In Britain, there is an enormous mobilisation of ordinary people and even whole communities to give material aid to refugees from Ukraine. Polish centres up and down the country, as well as Ukrainian community centres, are awash with donations of money, clothes, sleeping bags and other necessities that refugees might need for their onward journeys. Of course, this outburst of social solidarity is promoted by the awful scenes of carnage and destruction in Ukraine. It’s true that the incredible brutality of the Western-backed and organised bombing campaign by the Saudi-led coalition in Yemen has not produced such an outpouring of solidarity, because it has been barely covered in the mass media, and because Ukrainians are ‘people like us.’

Nonetheless, people who collect support for Ukrainian refugees, and millions more, are rightly horrified by the Russian attacks and their dreadful consequences. The anti-war movement cannot turn its face away from these people but should participate, to the best of our ability, in such actions.
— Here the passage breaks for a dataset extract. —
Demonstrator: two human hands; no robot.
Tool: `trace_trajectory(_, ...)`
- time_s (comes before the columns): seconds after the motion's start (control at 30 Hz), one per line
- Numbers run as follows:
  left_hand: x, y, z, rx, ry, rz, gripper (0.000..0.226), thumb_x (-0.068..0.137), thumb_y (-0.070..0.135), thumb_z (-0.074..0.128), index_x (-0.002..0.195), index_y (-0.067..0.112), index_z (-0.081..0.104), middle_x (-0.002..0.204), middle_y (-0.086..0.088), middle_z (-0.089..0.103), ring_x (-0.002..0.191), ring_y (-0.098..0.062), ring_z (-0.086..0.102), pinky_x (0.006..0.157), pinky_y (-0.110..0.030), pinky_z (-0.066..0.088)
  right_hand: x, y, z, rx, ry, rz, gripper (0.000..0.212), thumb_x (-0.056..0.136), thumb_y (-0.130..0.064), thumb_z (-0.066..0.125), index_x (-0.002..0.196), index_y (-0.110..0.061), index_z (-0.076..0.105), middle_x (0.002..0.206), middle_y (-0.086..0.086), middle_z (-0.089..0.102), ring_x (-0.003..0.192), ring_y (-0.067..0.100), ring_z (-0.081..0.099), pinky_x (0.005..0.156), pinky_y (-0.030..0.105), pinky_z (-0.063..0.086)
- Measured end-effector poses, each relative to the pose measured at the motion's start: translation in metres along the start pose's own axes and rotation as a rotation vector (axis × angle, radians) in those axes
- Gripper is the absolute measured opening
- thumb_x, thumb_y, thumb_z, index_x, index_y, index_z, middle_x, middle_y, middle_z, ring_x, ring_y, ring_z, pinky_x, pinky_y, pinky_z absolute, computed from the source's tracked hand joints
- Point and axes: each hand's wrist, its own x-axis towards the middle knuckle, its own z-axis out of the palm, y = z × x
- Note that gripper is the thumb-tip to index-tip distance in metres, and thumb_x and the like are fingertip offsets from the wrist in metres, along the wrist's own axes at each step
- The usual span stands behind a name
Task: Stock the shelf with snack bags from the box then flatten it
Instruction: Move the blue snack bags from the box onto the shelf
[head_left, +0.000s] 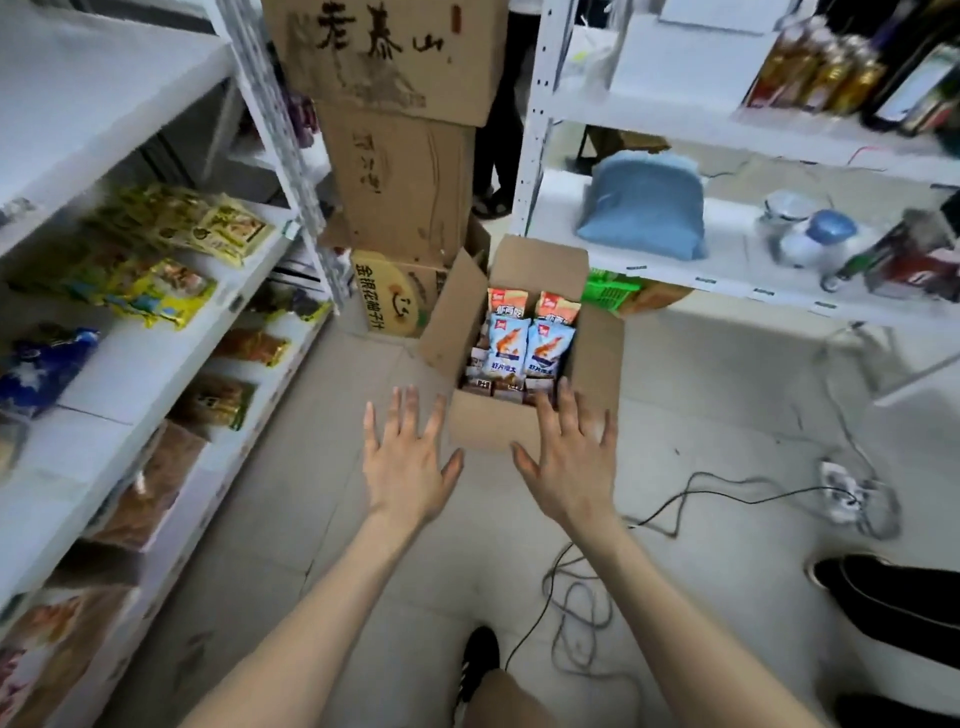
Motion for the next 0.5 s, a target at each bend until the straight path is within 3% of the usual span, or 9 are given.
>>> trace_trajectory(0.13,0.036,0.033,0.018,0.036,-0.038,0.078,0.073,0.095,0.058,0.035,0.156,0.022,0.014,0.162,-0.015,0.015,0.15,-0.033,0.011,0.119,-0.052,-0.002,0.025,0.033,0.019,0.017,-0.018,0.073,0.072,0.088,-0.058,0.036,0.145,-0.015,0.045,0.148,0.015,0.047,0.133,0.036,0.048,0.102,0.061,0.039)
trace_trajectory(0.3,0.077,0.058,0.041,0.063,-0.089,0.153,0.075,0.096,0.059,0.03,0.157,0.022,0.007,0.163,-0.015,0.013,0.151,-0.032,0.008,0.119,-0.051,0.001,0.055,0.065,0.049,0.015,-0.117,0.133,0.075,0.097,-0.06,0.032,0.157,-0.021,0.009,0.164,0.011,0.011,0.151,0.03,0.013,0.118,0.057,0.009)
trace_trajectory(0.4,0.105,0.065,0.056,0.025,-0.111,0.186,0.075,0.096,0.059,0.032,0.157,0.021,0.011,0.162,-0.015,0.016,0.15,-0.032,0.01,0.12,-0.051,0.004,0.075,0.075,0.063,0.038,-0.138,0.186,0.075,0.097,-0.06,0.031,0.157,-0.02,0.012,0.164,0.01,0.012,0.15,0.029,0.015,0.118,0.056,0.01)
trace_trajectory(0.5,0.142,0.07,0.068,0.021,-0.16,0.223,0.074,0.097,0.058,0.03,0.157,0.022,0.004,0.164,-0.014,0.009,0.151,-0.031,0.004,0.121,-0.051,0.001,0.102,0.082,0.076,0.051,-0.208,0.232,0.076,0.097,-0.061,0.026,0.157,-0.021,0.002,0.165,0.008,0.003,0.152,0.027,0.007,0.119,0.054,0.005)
We must get people giving material aid and demand refugees be admitted to Britain.

Because of the ongoing inter-imperialist conflict, there are competing narratives about what is happening on a world scale. The overwhelming narrative in the Western media is about the defence of democracy against Russian and Chinese dictatorship and aggression. But in reality, there is a huge and developing inter-imperialist conflict, in which the United States is a major source of militarisation and aggression.
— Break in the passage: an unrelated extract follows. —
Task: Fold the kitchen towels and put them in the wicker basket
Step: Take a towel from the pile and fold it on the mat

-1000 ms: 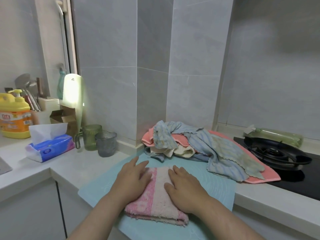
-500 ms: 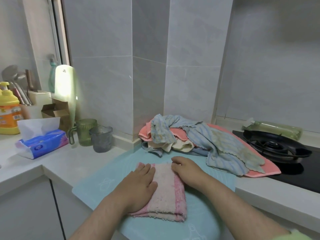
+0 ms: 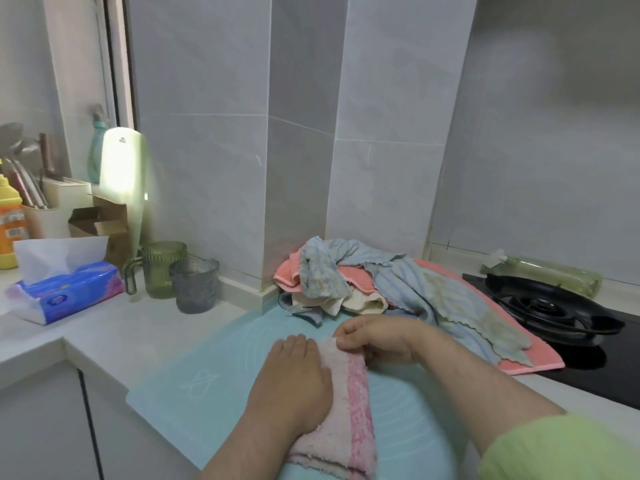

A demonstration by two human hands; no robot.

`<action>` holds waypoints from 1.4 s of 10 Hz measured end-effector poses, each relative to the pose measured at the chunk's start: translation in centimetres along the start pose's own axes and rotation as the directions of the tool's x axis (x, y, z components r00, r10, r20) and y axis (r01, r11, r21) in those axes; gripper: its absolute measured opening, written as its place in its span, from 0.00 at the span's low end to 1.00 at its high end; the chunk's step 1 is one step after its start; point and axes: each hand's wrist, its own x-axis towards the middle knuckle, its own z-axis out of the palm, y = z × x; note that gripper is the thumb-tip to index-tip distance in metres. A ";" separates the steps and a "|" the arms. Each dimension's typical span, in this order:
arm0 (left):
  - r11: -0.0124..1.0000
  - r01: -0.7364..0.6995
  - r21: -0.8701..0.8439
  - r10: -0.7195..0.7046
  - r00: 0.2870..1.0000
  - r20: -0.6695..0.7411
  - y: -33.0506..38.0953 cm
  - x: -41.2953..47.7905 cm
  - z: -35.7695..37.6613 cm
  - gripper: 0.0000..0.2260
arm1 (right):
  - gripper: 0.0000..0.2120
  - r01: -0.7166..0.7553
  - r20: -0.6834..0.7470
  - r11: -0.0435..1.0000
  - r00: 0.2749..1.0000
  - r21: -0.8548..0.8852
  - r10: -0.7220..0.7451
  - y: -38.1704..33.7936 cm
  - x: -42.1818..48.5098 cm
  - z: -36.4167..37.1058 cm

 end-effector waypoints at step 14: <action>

Regrettably, there are a lot of people on the Left internationally who do not clearly condemn the Russian invasion and champion the right of the Ukrainian people to self-defence. [5] It is easier, as they see it, just to take sides with one imperialist camp or another. This we should refuse to do. Our understanding of the role of NATO and the United States cannot lead us to downplay or in any way excuse the Russian attack. On the morning of February 24, within minutes of hearing the news of the invasion, I posted on Facebook condemning the attack as an act of criminal brutality and irresponsibility; I said thousands would die in the initial fighting. It is this attack that must remain the target of left-wing mobilisation and protest, despite our understanding of the developing global inter-imperialist conflict.